家有狗狗,養尊處優,看不得其他狗狗狗生艱難。

今天看到頭條一段視頻,流浪在外雙雙凍死在冰天雪地的狗狗夫妻,不由自主又想起前幾天看到的一條流浪狗。

事情的起因是去給車輛辦年審。

三年疫情防控在這個歲末突然來了個大撒把,人員可以自由活動了,於是去車輛檢測站年審車子。

正常情況下,業務大廳有十個左右的工作人員,分別審核車輛上線檢測信息和保險交通違章等,但人幾乎都請病假了,只有一個人在崗忙活。檢測車間里也聽說只有兩個師傅了。

很多車主都在唉聲嘆氣無奈地等待年審結果。

疫情安全考慮,我在業務大廳外面等。北方的冬天,冷得很。

身邊跑過一條狗,着急忙慌地朝車輛檢測站院子裡面的角落跑,嘴裡好像有塊肉。

我猜想,這一定是一條牽掛家裡的餓得快不行的小狗狗的媽媽,好不容易在外面向好心人乞求或者扒拉了一塊肉,但捨不得吃,趕路回家。

越想越不安,我過去找找,卻再沒看到狗狗。

天冷,風一陣陣地吹。
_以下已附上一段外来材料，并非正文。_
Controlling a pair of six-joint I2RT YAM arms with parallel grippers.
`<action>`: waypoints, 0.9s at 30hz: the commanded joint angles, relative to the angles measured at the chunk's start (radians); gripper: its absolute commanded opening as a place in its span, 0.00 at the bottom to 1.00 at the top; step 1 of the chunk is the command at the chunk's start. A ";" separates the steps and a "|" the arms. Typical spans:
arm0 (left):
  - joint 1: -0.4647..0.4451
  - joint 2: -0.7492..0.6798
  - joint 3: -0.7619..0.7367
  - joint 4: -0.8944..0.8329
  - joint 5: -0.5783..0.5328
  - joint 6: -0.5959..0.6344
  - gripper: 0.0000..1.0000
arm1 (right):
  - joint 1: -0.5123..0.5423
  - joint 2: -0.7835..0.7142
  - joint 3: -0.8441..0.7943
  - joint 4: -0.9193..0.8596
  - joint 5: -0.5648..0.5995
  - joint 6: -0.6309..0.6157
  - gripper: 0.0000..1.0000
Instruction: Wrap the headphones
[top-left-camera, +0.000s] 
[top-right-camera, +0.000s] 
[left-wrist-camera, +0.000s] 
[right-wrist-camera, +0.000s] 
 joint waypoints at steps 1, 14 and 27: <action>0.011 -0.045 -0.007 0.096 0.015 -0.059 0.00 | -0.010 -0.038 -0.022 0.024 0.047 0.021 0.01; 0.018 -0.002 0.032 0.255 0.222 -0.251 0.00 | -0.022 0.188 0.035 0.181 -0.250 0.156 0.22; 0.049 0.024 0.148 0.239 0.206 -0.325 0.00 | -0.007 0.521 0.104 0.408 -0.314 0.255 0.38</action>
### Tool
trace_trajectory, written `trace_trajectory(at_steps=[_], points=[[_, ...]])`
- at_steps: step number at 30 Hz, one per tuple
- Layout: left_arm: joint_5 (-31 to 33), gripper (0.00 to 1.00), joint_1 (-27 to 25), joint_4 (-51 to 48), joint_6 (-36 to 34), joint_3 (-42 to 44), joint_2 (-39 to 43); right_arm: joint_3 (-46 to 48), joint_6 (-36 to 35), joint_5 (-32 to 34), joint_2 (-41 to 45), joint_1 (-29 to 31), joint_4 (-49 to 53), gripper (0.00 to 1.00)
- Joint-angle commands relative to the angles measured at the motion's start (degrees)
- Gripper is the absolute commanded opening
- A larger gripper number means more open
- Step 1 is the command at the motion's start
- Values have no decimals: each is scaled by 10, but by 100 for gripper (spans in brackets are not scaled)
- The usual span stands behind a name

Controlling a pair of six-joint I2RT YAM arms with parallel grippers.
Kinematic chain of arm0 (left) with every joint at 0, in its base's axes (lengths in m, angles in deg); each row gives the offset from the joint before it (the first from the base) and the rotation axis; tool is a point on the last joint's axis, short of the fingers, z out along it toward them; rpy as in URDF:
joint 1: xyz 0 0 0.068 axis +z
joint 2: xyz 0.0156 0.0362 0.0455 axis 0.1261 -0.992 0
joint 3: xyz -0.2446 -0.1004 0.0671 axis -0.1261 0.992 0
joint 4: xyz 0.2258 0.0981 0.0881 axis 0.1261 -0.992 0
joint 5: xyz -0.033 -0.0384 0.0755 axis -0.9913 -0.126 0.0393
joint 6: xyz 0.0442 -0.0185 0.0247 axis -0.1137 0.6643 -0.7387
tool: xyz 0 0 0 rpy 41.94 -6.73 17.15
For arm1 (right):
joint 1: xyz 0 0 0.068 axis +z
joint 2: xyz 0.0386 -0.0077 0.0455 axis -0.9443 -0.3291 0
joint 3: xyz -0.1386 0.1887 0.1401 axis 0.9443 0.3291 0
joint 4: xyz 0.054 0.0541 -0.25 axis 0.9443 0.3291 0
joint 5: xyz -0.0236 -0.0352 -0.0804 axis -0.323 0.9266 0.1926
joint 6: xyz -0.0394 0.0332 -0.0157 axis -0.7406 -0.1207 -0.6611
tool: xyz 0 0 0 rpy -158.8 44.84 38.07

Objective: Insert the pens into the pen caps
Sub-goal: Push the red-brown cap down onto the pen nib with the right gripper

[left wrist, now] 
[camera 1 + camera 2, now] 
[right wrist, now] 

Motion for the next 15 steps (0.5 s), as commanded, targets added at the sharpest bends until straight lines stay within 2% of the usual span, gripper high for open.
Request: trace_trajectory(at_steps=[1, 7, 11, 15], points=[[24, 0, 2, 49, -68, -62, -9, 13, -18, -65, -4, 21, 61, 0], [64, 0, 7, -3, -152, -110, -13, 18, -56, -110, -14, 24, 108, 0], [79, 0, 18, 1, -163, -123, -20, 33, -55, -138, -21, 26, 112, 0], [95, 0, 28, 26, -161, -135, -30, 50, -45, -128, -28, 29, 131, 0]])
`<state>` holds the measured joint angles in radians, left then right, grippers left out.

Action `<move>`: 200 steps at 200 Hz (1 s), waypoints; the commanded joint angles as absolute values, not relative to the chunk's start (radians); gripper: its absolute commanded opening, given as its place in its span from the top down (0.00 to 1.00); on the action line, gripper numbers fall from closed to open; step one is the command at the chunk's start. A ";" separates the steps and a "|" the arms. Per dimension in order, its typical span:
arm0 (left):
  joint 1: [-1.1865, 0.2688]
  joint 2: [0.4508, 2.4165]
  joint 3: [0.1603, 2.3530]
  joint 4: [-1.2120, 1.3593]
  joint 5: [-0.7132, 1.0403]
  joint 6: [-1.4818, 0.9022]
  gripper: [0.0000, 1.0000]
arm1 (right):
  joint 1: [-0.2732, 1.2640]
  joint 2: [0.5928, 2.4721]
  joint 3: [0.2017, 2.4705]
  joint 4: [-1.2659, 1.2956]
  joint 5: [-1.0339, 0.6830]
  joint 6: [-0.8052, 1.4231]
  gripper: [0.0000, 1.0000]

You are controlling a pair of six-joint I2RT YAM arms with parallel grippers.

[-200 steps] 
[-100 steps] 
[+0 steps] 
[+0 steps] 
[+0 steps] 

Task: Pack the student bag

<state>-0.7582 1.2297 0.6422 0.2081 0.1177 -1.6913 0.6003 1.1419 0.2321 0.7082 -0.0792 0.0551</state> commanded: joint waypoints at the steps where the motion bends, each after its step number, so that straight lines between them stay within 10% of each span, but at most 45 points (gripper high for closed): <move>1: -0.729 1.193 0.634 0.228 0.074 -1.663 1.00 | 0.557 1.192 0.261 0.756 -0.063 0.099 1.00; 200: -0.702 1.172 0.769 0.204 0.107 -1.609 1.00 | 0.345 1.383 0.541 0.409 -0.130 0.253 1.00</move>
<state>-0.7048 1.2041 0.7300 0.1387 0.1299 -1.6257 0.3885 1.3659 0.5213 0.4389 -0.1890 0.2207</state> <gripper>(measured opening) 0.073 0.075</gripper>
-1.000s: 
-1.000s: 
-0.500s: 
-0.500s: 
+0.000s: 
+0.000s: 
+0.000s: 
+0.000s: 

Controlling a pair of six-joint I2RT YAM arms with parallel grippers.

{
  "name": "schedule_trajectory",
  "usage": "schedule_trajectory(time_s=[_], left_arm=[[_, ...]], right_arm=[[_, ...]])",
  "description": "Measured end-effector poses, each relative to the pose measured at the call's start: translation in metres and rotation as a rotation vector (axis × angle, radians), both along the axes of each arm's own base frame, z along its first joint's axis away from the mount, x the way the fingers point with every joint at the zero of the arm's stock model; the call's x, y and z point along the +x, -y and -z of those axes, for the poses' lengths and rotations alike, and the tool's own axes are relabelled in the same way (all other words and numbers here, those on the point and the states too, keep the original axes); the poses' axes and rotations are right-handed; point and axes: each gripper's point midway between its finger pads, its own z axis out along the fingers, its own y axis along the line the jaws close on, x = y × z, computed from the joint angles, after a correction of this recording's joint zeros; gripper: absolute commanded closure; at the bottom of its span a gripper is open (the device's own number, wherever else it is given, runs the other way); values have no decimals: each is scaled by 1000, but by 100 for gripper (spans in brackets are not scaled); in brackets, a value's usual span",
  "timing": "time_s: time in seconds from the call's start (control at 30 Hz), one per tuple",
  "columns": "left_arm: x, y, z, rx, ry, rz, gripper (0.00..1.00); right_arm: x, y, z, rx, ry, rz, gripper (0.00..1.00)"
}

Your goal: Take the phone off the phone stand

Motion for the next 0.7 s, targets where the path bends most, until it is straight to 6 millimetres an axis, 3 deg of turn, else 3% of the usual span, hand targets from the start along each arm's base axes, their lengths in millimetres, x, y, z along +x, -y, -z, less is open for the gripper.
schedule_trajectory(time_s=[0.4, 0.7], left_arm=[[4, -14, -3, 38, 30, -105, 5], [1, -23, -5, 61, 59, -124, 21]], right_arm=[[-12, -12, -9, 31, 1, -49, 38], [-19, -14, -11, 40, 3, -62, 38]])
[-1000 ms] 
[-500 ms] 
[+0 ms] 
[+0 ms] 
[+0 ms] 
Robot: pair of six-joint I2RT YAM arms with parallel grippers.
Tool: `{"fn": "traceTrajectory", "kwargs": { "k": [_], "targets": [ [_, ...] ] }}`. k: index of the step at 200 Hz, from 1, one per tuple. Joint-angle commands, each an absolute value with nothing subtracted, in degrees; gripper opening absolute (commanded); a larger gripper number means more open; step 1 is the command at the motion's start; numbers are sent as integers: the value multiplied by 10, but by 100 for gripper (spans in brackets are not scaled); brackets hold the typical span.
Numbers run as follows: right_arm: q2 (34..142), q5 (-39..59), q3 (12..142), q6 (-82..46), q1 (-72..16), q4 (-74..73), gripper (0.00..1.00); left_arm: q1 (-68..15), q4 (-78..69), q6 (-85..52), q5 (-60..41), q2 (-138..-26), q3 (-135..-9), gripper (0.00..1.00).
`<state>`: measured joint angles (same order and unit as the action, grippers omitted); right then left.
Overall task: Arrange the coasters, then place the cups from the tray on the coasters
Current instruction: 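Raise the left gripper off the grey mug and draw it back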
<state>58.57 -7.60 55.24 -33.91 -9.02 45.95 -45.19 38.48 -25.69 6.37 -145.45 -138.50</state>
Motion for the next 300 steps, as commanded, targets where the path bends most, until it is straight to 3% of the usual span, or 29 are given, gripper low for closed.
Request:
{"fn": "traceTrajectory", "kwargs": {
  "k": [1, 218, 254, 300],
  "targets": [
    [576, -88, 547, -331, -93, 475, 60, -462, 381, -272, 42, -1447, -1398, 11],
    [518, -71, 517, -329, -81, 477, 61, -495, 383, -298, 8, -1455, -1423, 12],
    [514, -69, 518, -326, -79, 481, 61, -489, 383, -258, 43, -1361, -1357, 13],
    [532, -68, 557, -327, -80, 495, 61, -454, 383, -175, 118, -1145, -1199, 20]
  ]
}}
不知道過了多久,面前跑過一條狗,還是那條狗,這次終於看清了,是條土狗,是大黃,瘦骨嶙峋,朝車輛檢測站大門口跑去,留下單薄的背影。

我猜想,狗狗這麼不辭辛苦又出去尋食給孩子討食,狗狗的家裡肯定有幾個嗷嗷待哺的小傢伙吧。

生命到底還是有出身高低貴賤之分的,人間煙火對有的人來說就自帶千種慌張和萬般無奈,何況人人喊打的野狗,遭人嫌棄的土狗。

我一次次寧願流浪的狗狗,就像凄苦的底層不要再有新的生命呱呱落地睜眼看這生無可戀的人類內卷的世界,高等生命統治的星球,夾縫裡餘生艱難。

而這個寒冷的北方冬季,想起來還是有點牽掛,不知道有些生命能不能盼到來年的春天。